**Activity**
Please output, without any change, the lines of the material below from the very first through the one with "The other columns".

· · ·

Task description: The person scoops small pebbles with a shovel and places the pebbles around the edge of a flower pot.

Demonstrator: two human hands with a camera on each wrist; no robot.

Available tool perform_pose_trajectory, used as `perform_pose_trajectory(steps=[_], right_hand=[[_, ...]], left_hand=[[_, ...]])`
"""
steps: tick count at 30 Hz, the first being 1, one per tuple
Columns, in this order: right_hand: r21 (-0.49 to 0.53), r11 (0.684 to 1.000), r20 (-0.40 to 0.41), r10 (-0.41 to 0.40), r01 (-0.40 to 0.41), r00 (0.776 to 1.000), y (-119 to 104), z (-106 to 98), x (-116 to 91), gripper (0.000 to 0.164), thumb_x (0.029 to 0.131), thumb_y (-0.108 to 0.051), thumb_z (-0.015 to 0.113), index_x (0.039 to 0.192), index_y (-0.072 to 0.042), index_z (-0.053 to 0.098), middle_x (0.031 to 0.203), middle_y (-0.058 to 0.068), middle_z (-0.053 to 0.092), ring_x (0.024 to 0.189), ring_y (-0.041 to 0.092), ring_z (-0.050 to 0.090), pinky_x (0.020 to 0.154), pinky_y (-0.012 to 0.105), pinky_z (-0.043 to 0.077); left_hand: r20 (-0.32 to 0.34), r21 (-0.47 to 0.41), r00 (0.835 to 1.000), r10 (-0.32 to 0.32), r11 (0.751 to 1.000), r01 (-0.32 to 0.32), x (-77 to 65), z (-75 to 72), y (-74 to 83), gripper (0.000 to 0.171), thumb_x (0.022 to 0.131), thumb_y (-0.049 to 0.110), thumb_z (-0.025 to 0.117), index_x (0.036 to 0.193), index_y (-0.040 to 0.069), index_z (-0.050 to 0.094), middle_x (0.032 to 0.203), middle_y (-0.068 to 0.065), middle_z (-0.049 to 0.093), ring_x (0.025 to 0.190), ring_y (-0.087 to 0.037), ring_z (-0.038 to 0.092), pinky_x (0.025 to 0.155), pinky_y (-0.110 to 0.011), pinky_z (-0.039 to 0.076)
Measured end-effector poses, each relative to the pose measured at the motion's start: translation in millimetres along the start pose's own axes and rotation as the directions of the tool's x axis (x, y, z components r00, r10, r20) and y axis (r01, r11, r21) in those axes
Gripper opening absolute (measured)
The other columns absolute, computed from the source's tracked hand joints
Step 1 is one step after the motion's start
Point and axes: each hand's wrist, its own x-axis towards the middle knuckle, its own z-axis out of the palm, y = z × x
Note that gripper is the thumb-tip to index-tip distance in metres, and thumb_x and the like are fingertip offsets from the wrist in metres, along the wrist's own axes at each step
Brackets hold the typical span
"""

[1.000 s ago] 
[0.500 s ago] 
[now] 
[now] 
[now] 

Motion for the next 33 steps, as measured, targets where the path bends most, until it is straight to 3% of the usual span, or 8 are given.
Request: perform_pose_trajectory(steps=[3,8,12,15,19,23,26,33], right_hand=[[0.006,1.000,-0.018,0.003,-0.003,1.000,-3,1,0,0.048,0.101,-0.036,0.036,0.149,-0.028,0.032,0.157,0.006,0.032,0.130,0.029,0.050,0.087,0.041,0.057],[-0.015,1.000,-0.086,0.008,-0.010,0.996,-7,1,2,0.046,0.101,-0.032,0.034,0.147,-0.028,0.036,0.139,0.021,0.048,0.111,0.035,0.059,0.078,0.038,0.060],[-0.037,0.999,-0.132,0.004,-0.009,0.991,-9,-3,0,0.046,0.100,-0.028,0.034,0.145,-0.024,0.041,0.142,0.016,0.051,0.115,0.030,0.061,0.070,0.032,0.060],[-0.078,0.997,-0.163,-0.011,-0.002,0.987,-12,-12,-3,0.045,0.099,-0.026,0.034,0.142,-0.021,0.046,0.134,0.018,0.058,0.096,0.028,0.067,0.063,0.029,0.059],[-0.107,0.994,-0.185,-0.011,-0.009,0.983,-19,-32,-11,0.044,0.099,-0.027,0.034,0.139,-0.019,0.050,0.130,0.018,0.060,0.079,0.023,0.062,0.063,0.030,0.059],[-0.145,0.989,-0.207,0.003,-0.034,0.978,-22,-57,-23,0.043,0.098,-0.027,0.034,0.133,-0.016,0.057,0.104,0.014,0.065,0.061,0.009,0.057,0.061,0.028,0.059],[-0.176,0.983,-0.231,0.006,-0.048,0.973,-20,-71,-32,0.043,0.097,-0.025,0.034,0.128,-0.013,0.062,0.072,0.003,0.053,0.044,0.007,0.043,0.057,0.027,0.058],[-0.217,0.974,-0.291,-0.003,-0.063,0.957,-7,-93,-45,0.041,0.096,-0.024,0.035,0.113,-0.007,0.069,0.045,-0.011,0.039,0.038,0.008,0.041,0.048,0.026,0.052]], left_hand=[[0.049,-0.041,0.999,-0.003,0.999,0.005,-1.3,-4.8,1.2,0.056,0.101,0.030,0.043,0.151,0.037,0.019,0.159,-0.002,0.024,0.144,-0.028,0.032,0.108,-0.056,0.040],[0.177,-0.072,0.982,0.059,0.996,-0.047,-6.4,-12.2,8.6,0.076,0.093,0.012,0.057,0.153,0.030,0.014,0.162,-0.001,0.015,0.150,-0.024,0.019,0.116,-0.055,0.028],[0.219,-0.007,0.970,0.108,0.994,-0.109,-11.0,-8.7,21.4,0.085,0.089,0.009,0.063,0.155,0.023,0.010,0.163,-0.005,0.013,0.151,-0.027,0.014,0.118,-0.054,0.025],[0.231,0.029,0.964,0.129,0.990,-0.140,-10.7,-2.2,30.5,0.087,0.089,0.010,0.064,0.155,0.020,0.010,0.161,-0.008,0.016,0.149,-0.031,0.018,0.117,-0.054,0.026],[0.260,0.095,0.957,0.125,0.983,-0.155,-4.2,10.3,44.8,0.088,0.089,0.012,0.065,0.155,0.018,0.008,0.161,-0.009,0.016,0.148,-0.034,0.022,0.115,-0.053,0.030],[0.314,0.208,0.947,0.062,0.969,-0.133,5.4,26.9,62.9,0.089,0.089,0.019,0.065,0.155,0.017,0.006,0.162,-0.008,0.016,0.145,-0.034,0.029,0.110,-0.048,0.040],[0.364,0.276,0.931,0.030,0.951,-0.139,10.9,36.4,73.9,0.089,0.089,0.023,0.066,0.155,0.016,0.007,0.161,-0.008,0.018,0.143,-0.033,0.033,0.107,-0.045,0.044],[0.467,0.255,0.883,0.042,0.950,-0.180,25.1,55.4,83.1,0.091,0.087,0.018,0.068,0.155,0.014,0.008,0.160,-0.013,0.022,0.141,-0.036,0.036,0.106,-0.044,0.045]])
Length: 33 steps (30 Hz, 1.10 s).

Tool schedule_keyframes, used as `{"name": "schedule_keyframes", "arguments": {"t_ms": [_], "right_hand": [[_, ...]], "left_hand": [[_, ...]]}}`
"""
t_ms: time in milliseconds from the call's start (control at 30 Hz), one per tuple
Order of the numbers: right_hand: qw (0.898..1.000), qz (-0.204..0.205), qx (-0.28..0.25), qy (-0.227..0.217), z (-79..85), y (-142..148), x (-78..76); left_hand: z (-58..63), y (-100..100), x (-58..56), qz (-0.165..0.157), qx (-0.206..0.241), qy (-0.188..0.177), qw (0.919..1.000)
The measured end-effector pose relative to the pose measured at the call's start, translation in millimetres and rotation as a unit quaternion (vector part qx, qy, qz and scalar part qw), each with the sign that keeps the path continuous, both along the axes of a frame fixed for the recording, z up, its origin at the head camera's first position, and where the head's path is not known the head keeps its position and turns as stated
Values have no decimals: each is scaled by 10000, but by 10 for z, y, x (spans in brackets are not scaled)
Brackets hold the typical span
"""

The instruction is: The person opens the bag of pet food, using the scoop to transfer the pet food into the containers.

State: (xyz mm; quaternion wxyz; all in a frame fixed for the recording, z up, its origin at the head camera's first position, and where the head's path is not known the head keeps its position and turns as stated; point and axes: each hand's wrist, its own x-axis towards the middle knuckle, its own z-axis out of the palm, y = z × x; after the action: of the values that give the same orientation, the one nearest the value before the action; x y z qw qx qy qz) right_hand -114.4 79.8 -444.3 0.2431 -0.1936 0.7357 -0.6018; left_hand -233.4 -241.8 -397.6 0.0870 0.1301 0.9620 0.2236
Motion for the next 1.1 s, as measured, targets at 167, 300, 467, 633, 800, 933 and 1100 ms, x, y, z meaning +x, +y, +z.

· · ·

**Exercise response**
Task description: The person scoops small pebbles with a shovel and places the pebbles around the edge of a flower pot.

Demonstrator: two human hands with a camera on each wrist; no robot.

Available tool perform_pose_trajectory, used as `perform_pose_trajectory(steps=[_], right_hand=[[_, ...]], left_hand=[[_, ...]])`
"""
steps: tick count at 30 Hz, the first being 1, one per tuple
Columns, in this order: right_hand: r21 (-0.49 to 0.53), r11 (0.684 to 1.000), r20 (-0.40 to 0.41), r10 (-0.41 to 0.40), r01 (-0.40 to 0.41), r00 (0.776 to 1.000), y (-119 to 104), z (-106 to 98), x (-116 to 91), gripper (0.000 to 0.164), thumb_x (0.029 to 0.131), thumb_y (-0.108 to 0.051), thumb_z (-0.015 to 0.113), index_x (0.039 to 0.192), index_y (-0.072 to 0.042), index_z (-0.053 to 0.098), middle_x (0.031 to 0.203), middle_y (-0.058 to 0.068), middle_z (-0.053 to 0.092), ring_x (0.024 to 0.189), ring_y (-0.041 to 0.092), ring_z (-0.050 to 0.090), pinky_x (0.020 to 0.154), pinky_y (-0.012 to 0.105), pinky_z (-0.043 to 0.077); left_hand: r20 (-0.32 to 0.34), r21 (-0.47 to 0.41), r00 (0.835 to 1.000), r10 (-0.32 to 0.32), r11 (0.751 to 1.000), r01 (-0.32 to 0.32), x (-77 to 65), z (-75 to 72), y (-74 to 83), gripper (0.000 to 0.171), thumb_x (0.022 to 0.131), thumb_y (-0.049 to 0.110), thumb_z (-0.025 to 0.117), index_x (0.036 to 0.193), index_y (-0.040 to 0.069), index_z (-0.050 to 0.094), middle_x (0.032 to 0.203), middle_y (-0.068 to 0.065), middle_z (-0.049 to 0.093), ring_x (0.025 to 0.190), ring_y (-0.087 to 0.037), ring_z (-0.038 to 0.092), pinky_x (0.025 to 0.155), pinky_y (-0.110 to 0.011), pinky_z (-0.039 to 0.076)
Measured end-effector poses, each relative to the pose measured at the motion's start: translation in millimetres along the start pose's own axes and rotation as the directions of the tool's x axis (x, y, z components r00, r10, r20) and y axis (r01, r11, r21) in those axes
Gripper opening absolute (measured)
The other columns absolute, computed from the source's tracked hand joints

Nothing else belongs to the answer.